▸ **ASSIGNMENT**:
What lines in the records below mention "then"? List them all.
### EXERCISE DATA ###
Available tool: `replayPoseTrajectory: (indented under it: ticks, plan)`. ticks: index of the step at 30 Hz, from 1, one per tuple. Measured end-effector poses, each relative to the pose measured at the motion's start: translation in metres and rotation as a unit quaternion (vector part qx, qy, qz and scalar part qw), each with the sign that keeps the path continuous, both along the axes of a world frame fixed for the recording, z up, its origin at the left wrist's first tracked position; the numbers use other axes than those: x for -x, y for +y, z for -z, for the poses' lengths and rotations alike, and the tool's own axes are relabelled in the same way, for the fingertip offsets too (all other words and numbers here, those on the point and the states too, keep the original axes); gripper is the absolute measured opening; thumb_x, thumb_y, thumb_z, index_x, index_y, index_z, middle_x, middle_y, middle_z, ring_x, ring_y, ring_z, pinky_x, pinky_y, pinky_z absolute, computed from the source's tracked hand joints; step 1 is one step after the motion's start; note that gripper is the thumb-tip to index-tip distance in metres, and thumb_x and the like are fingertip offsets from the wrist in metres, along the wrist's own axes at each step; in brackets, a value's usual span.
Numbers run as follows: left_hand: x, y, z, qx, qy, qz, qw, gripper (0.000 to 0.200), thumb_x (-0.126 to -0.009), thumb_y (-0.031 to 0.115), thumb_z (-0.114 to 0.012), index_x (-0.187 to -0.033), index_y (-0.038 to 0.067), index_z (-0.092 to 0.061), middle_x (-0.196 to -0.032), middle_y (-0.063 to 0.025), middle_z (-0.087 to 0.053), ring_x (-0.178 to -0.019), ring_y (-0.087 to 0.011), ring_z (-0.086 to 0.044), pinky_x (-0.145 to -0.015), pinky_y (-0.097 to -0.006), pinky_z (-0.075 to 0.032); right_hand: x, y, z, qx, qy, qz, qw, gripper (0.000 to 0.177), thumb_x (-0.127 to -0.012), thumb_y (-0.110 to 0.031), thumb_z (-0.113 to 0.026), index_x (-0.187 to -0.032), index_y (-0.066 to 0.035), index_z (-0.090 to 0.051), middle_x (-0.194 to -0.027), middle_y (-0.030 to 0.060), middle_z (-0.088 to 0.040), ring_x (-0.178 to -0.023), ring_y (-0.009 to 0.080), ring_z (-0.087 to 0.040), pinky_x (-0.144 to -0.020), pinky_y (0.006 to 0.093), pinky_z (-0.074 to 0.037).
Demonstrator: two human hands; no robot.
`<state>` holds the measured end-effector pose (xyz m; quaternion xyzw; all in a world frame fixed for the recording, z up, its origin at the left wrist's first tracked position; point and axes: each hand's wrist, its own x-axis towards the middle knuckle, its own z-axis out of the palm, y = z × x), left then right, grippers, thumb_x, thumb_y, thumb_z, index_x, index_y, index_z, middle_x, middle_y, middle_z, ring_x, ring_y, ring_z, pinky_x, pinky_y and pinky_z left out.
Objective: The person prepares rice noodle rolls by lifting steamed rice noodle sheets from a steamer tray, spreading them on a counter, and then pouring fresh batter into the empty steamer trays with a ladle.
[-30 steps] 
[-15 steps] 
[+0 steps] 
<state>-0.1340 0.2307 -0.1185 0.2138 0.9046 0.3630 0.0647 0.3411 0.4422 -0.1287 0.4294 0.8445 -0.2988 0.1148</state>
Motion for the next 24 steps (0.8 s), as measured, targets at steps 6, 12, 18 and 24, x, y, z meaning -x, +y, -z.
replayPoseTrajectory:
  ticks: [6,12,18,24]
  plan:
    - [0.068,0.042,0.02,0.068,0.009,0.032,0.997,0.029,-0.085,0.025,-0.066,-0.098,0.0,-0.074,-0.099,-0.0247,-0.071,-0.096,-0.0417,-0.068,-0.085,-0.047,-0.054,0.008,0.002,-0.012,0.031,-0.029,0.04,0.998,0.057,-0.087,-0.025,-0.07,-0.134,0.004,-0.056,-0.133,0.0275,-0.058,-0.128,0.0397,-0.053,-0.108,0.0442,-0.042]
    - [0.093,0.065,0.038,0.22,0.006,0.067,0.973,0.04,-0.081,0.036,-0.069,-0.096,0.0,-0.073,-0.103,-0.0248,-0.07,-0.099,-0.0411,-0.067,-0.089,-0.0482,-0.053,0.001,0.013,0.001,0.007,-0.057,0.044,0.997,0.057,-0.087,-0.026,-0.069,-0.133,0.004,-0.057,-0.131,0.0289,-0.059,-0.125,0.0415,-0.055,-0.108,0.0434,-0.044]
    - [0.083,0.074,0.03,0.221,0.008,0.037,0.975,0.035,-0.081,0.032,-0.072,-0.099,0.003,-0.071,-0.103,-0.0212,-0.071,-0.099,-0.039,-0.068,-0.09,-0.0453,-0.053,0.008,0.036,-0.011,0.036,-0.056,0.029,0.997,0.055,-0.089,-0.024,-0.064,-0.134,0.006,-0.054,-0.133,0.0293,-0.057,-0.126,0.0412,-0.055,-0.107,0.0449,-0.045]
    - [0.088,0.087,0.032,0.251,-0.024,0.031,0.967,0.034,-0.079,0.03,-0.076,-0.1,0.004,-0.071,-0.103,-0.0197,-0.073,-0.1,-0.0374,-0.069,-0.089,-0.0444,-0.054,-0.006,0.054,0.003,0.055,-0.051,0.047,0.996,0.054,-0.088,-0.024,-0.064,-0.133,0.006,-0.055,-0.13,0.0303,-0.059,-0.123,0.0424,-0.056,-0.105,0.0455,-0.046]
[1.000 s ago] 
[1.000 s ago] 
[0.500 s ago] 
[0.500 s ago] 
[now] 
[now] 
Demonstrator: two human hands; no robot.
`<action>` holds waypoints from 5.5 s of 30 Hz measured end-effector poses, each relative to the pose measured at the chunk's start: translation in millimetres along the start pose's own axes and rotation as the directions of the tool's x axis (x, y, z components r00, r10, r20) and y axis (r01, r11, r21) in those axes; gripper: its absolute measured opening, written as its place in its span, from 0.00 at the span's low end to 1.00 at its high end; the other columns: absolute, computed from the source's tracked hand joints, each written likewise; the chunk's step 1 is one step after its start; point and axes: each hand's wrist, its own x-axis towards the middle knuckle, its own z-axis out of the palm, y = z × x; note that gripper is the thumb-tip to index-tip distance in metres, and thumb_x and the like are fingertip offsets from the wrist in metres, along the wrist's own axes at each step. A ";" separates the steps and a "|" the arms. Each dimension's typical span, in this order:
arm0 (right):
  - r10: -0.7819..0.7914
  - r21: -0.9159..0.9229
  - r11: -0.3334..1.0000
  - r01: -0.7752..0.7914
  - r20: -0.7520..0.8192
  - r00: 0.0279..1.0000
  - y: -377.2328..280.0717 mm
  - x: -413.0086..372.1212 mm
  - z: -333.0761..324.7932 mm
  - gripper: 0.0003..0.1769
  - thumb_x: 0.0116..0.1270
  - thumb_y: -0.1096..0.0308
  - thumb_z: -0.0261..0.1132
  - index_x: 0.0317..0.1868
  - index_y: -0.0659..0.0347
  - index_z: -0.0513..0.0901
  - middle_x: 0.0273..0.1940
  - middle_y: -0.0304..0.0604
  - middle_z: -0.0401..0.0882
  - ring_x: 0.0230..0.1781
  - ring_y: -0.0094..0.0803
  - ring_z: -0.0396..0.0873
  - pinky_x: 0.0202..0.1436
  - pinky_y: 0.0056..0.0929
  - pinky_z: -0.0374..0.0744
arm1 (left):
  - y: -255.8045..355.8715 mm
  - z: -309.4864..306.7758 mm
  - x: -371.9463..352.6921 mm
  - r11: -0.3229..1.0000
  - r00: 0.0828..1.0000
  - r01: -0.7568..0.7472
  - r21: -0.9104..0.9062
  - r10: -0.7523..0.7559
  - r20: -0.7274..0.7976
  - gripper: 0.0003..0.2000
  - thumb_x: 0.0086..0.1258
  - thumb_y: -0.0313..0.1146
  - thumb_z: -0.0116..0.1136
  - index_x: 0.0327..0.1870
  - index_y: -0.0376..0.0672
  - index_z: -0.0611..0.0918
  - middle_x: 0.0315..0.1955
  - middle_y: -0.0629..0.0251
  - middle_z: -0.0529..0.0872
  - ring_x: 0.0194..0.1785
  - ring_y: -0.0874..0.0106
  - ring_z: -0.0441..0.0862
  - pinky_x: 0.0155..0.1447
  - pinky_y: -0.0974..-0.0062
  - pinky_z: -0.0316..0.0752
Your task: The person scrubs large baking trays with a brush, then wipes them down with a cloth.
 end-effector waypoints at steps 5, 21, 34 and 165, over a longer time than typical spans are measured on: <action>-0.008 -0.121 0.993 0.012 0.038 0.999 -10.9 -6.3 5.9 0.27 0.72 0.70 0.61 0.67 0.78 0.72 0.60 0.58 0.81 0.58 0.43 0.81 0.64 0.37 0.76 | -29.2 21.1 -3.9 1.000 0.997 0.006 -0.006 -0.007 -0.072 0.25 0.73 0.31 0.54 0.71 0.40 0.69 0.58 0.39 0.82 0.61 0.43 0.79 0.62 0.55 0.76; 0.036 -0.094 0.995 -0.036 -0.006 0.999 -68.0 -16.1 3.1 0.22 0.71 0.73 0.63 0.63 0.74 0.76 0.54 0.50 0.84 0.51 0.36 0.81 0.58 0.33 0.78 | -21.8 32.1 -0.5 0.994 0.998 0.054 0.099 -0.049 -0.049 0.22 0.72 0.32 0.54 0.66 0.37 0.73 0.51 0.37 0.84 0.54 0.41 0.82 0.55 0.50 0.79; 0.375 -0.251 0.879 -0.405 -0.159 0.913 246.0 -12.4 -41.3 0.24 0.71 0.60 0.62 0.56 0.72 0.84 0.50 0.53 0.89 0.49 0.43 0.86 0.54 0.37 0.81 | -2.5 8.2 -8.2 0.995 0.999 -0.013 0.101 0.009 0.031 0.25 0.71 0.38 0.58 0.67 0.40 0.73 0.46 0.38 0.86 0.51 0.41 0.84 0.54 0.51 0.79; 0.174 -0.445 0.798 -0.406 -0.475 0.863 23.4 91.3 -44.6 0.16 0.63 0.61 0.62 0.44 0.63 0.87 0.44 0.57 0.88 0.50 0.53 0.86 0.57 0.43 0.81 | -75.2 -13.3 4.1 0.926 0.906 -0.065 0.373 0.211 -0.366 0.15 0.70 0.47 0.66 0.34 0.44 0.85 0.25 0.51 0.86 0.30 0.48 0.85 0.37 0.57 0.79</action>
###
▸ **EXERCISE SOLUTION**:
`<state>` holds the measured end-effector pose (xyz m; quaternion xyzw; all in a world frame fixed for the recording, z up, its origin at the left wrist's first tracked position; point and axes: each hand's wrist, its own x-axis towards the middle knuckle, its own z-axis out of the palm, y = z × x), left then right, grippers, thumb_x, thumb_y, thumb_z, index_x, index_y, index_z, middle_x, middle_y, middle_z, ring_x, ring_y, ring_z, pinky_x, pinky_y and pinky_z left out.
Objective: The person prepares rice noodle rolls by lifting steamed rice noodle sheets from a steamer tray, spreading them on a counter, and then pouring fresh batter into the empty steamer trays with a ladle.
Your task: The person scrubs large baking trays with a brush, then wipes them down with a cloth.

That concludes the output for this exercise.